Philipp Löhle se garde bien d’en faire un héros. Ce à quoi cet adepte de la simplicité volontaire aspire, c’est plutôt à l’inertie, et s’il se veut libre et nu, c’est tout seul. Enfant, il exigeait même son carré de sable à lui! Marginal et anticapitaliste, selon sa propre définition, d’accord. Asocial, surtout.
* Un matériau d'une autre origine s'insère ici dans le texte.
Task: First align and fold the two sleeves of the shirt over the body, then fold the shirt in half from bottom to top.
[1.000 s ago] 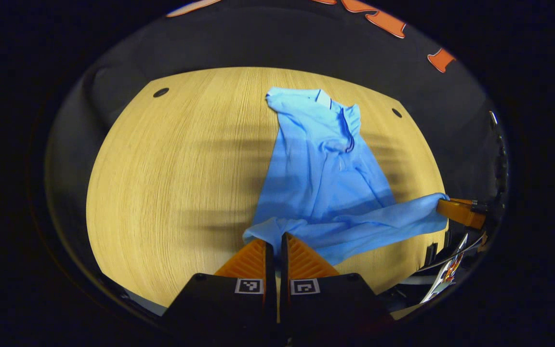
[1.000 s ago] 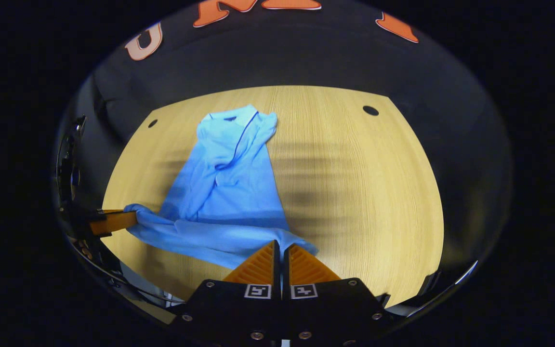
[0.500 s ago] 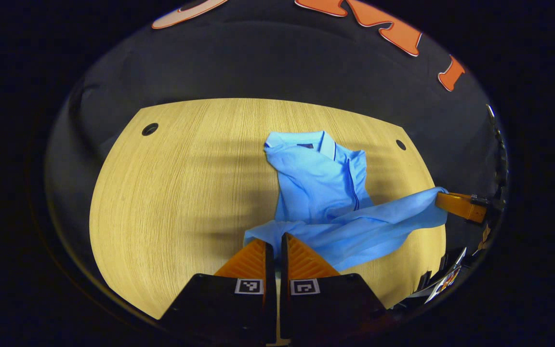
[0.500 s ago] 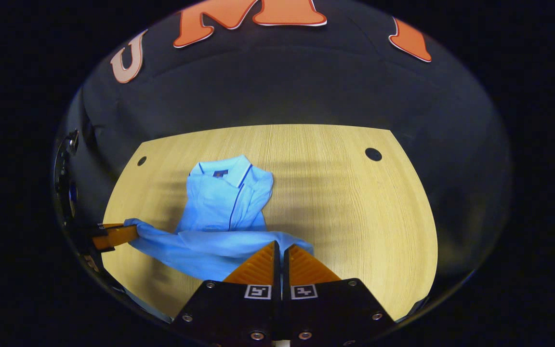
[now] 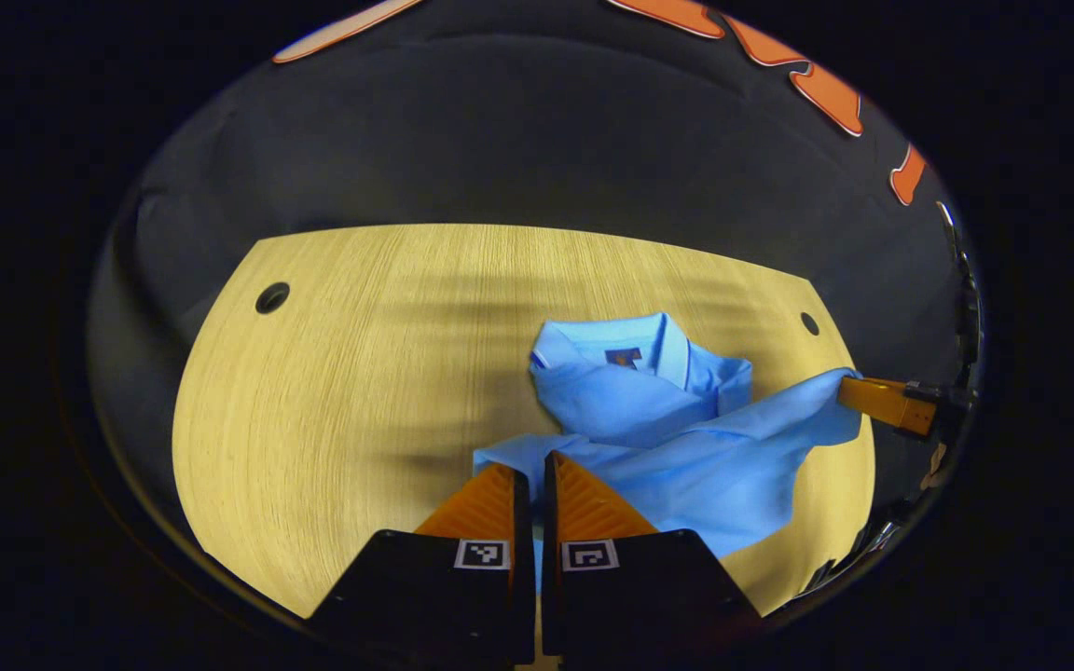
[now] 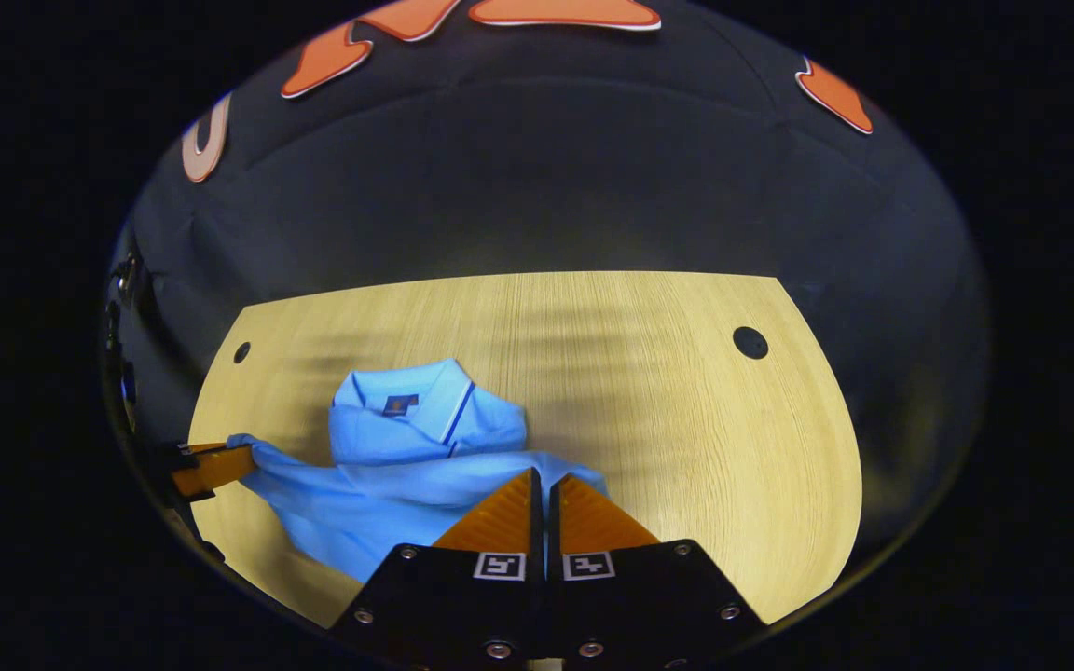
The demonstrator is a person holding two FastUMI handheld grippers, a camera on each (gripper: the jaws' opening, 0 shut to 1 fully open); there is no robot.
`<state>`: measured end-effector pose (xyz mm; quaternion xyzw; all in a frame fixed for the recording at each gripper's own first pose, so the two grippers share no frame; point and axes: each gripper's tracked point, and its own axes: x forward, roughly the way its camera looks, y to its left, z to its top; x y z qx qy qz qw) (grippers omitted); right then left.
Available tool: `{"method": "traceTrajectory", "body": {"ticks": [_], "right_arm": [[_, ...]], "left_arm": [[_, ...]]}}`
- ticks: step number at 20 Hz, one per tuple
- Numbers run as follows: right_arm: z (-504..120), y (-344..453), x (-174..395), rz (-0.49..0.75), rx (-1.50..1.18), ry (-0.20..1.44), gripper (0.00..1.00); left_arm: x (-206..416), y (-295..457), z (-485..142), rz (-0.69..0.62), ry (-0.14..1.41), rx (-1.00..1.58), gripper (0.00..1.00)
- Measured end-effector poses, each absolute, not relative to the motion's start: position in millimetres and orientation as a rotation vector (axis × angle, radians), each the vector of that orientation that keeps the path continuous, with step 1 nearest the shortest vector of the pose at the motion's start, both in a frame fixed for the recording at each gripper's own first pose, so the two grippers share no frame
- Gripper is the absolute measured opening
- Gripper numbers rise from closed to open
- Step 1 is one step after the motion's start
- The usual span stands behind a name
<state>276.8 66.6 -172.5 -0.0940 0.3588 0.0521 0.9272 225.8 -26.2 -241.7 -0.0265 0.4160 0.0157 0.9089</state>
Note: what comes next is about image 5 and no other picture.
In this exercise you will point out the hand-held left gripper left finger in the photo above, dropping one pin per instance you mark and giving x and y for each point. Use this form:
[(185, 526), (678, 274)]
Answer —
[(523, 522)]

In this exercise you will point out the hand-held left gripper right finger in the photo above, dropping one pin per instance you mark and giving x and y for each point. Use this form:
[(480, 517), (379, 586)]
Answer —
[(549, 522)]

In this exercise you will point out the light blue T-shirt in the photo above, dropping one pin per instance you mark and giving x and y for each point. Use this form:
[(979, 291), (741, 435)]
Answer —
[(686, 447)]

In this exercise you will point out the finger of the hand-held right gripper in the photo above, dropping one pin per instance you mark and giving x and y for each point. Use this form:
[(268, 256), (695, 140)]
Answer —
[(882, 403)]
La mise en forme du Quat’sous situe ce conte moral drolatique dans un contexte apparemment réaliste : celui d’un banal appartement. Et les comédiens s’expriment dans un français québécois qu’on pourrait qualifier de quotidien. Mais la disparition progressive des meubles comme le rétrécissement de la vie du «héros» nous amènerait plutôt du côté d’Ionesco. Et non, on ne le voit pas courir. À peine agir. Ce sont deux narrateurs, au micro, devant la scène (ils se partagent aussi tous les autres rôles) qui nous racontent sa quête essoufflante de la… tranquillité. En dehors de l’économie évidente du nombre de comédiens − une préoccupation récurrente des metteurs en scène − cette proposition, tout à fait intéressante, a l’avantage de présenter Gospodin de l’extérieur, comme la construction que les autres en font. Ce qui n’empêche pas qu’il est bien le personnage central. Au centre du plateau − il y reste d’ailleurs constamment, et souvent immobile −, Steve Laplante l’incarne avec une sorte d’indifférente autorité.
En sortant du théâtre, je suis restée avec une image : Anette, sa petite amie, s’écrie «Je t’aime, Gospodin», mais c’est la liasse de billets de banque qu’elle vient de trouver chez lui qu’elle embrasse…
Dénommé Gospodin
Texte de Philipp Löhle. Traduction d’Anissa Lahyane et Jean-Philippe Lehoux. Mise en scène de Charles Dauphinais. Une production du Théâtre de Quat’sous. Jusqu’au 19 février 2016.